Il 18 agosto 2003 sono stato condannato a morte dall’Alta corte di Lusaka. La vita è diventata per me una cosa inutile e l’unica cosa alla quale pensavo era la morte. Non c’era motivo per cui continuassi a vivere e ho iniziato a pensare al suicidio. Non c’era nessuno che potesse darmi conforto e speranza. Le lacrime mi riempivano gli occhi e ho visto le stesse lacrime scendere dagli occhi del mio amico. Sono poi stato portato nella prigione centrale di Lusaka insieme ai miei amici e mi hanno messo nell’ala dei condannati per reati gravi. In seguito sono stato trasferito nella prigione di massima sicurezza di Kabwe.

La mia vita in prigione

La mia vita è cambiata dal momento in cui sono arrivato a Kabwe. La paura dentro di me è diventata più forte perché sono stato messo nel braccio della morte assieme a criminali incalliti e serial killer.
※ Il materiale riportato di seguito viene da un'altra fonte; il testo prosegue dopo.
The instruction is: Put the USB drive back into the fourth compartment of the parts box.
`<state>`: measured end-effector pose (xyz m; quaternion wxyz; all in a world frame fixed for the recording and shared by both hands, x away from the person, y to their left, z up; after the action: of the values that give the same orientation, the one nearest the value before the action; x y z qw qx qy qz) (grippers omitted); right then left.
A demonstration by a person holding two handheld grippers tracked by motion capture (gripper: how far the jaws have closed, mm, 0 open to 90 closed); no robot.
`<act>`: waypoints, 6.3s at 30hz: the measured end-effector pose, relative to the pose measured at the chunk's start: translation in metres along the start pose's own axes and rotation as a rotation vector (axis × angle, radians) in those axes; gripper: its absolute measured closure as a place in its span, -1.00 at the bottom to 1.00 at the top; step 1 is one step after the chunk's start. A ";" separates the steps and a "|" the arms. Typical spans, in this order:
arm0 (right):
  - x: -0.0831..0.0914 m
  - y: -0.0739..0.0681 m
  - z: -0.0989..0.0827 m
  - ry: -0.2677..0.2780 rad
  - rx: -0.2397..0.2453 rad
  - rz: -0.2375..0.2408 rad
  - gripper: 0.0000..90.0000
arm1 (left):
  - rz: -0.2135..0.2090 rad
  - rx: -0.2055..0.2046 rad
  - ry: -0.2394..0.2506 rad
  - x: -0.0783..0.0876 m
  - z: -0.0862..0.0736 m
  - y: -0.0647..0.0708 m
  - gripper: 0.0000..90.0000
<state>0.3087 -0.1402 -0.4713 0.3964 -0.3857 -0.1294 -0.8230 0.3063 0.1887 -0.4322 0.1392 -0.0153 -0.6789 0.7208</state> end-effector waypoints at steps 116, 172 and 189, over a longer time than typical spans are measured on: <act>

Vedevo i miei compagni di prigione morire come animali per me era una violenza psicologica fortissima. L’unica cosa che aspettavo era la morte. Ho interagito con diversi detenuti e ufficiali della polizia penitenziaria e mi sono reso conto che non tutti nella sezione del braccio della morte avevano perso la speranza. C’erano alcuni detenuti che avevano riscoperto la Parola di Dio. All’inizio, la fede mi sembrava inutile per via della sentenza capitale che pendeva sulla mia testa, ma un giorno uno dei miei compagni del braccio della morte mi si è avvicinato e mi ha proposto di leggere la Bibbia insieme. Ci ho riflettuto e poi ho accettato. E così questo amico, che ho scoperto essere un pastore, ha ridato una speranza nel futuro. Mi ha anche detto che Dio è misericordioso e ama tutti indipendentemente dai crimini commessi. Sapevo che Dio lo stava usando per darmi speranza e redimermi dalla colpa.
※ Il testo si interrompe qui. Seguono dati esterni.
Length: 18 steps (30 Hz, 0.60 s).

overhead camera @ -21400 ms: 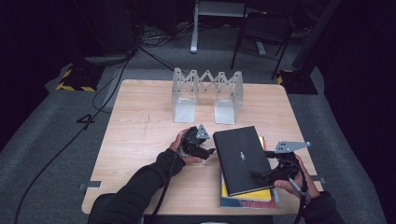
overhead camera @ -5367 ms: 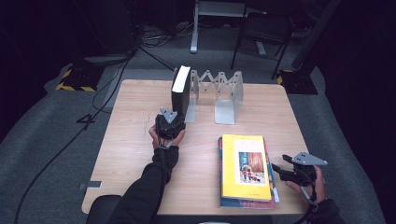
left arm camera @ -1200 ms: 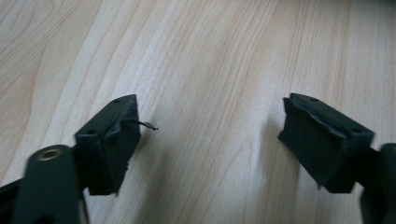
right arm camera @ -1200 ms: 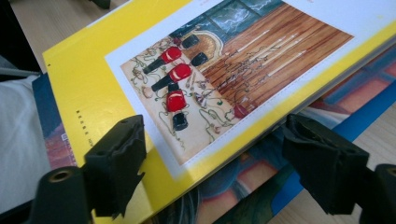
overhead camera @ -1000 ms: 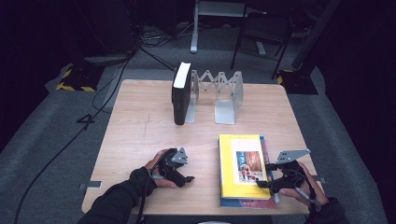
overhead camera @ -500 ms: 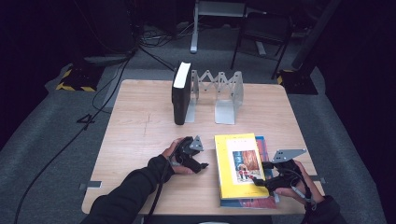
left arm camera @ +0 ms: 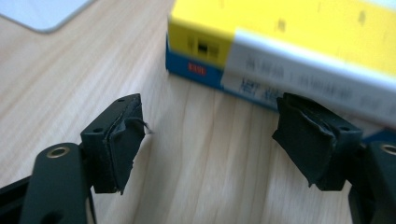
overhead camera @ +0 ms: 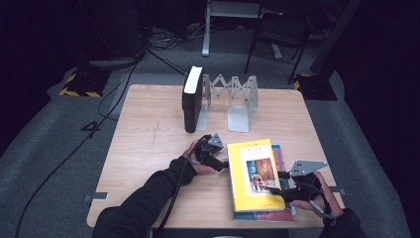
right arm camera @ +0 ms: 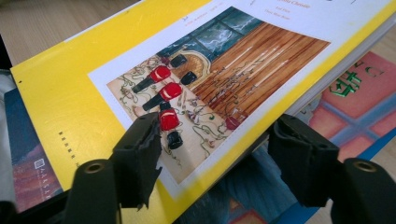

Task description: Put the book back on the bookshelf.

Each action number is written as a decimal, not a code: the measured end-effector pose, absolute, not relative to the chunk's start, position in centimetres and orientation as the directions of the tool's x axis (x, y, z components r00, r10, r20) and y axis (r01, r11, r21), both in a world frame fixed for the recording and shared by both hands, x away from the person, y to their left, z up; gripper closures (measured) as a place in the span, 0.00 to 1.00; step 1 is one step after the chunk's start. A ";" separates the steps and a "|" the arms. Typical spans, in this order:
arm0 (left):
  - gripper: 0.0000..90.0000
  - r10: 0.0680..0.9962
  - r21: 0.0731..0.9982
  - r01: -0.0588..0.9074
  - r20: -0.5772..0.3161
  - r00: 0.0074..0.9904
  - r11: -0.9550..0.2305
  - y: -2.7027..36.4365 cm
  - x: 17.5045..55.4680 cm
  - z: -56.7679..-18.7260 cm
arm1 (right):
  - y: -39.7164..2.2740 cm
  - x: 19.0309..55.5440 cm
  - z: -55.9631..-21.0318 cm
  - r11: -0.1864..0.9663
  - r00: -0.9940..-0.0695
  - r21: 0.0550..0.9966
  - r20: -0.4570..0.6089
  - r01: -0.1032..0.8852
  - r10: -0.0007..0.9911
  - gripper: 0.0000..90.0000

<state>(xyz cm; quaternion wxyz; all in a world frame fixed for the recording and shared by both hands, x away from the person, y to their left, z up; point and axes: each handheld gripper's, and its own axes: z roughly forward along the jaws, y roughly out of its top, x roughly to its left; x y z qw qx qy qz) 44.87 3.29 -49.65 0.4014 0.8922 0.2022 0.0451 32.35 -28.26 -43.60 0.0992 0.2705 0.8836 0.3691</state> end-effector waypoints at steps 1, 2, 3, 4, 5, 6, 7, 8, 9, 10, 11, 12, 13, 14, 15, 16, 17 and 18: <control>0.27 0.395 0.735 0.319 -0.077 0.915 -0.597 3.3 44.9 -49.7 | -28.2 32.4 -43.6 0.582 -0.836 0.708 0.022 0.400 0.548 0.40; 0.27 0.394 0.735 0.323 -0.082 0.915 -0.597 3.3 45.0 -49.7 | -28.2 32.3 -43.6 0.583 -0.840 0.712 0.017 0.391 0.543 0.41; 0.27 0.394 0.736 0.326 -0.087 0.915 -0.594 3.3 45.0 -49.7 | -28.2 32.3 -43.6 0.583 -0.841 0.713 0.017 0.389 0.540 0.41; 0.27 0.394 0.737 0.328 -0.090 0.915 -0.592 3.3 45.0 -49.7 | -28.3 32.3 -43.6 0.579 -0.841 0.718 0.017 0.387 0.541 0.42; 0.27 0.393 0.738 0.322 -0.085 0.916 -0.593 3.3 45.0 -49.7 | -28.4 32.4 -43.5 0.573 -0.842 0.722 0.023 0.387 0.539 0.42; 0.27 0.389 0.740 0.317 -0.081 0.918 -0.593 3.3 45.0 -49.7 | -28.4 32.4 -43.5 0.569 -0.845 0.728 0.025 0.382 0.535 0.42; 0.28 0.384 0.745 0.314 -0.085 0.920 -0.588 3.4 45.0 -49.7 | -28.4 32.5 -43.5 0.566 -0.845 0.731 0.028 0.381 0.533 0.42; 0.28 0.386 0.748 0.319 -0.092 0.918 -0.582 3.5 45.1 -49.8 | -28.4 32.5 -43.4 0.565 -0.846 0.733 0.026 0.378 0.533 0.41; 0.28 0.386 0.751 0.323 -0.098 0.917 -0.576 3.6 45.1 -49.8 | -28.4 32.6 -43.4 0.563 -0.848 0.736 0.026 0.375 0.530 0.41; 0.28 0.387 0.754 0.321 -0.097 0.917 -0.573 3.6 45.2 -49.8 | -28.3 32.6 -43.3 0.557 -0.849 0.743 0.028 0.371 0.528 0.40; 0.28 0.386 0.760 0.315 -0.092 0.918 -0.568 3.7 45.2 -49.6 | -28.3 32.7 -43.3 0.555 -0.853 0.748 0.029 0.365 0.521 0.39; 0.30 0.388 0.770 0.317 -0.098 0.917 -0.555 3.8 45.1 -49.4 | -28.2 32.8 -43.2 0.551 -0.855 0.752 0.031 0.361 0.518 0.39; 0.32 0.388 0.770 0.317 -0.098 0.917 -0.555 3.8 45.1 -49.4 | -28.2 32.9 -43.1 0.549 -0.857 0.756 0.033 0.358 0.514 0.39; 0.32 0.389 0.777 0.318 -0.102 0.915 -0.543 3.8 45.1 -49.2 | -28.2 32.9 -43.1 0.549 -0.857 0.756 0.033 0.358 0.514 0.39; 0.34 0.390 0.780 0.314 -0.098 0.916 -0.541 3.8 45.2 -49.1 | -28.2 33.1 -43.0 0.542 -0.861 0.763 0.037 0.352 0.507 0.39; 0.34 0.393 0.779 0.314 -0.096 0.915 -0.542 3.9 45.2 -48.9 | -28.2 33.4 -43.0 0.534 -0.862 0.769 0.044 0.352 0.504 0.40; 0.34 0.394 0.784 0.319 -0.105 0.913 -0.533 3.9 45.3 -48.9 | -28.2 33.6 -42.9 0.525 -0.862 0.774 0.052 0.354 0.504 0.40; 0.34 0.395 0.784 0.320 -0.105 0.913 -0.532 3.8 45.4 -48.9 | -28.2 34.1 -42.7 0.508 -0.862 0.784 0.066 0.357 0.503 0.45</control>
Nel 2004, ho presentato il mio primo appello alla Corte suprema, ma sfortunatamente non è stato accolto. I miei amici hanno continuato a incoraggiarmi e nel 2005 ho scritto una petizione all’allora presidente Levy Mwanawasa, ma ancora una volta non è stata accolta. Ho scritto un’altra petizione nel 2007 a Rupiah Banda, allora presidente, anche questa senza risposta. Così ho coltivato la mia devozione verso il Signore e ho trascorso la maggior parte del mio tempo a leggere la Parola di Dio e a incoraggiare i miei compagni a non perdere la speranza. Sapevo che Dio un giorno avrebbe risposto alla mia preghiera. Alla fine, nel 2013, ho scritto un’altra petizione all’allora capo di Stato, Sata, che ha trasformato la mia condanna in ergastolo. Nel 2016, il presidente Edgar C. Lungu ha poi ridotto la pena a 25 anni di reclusione. Non potevo crederci e lacrime di gioia mi hanno riempito gli occhi. Nessuno mi è venuto a trovare durante il periodo di detenzione, dipendevo solo da Dio. Non è stato facile per me. Ho incontrato così tanto rifiuti, torture, dolore, depressione e stress. Dio mi ha aiutato a superare grandi ostacoli nella mia vita. I miei amici sono morti tempo fa ma io sono ancora qui. So che Dio mi sta tenendo in vita per un grande scopo. Ho fatto così tanti errori nella mia vita passata e ringrazio Dio che mi ha visitato e mi ha cambiato in meglio. Il mio ritorno nella società non metterà a rischio la comunità perché ora sono una persona diversa. Ora sono credente e la Bibbia mi dice che non c’è condanna per coloro che credono in Cristo.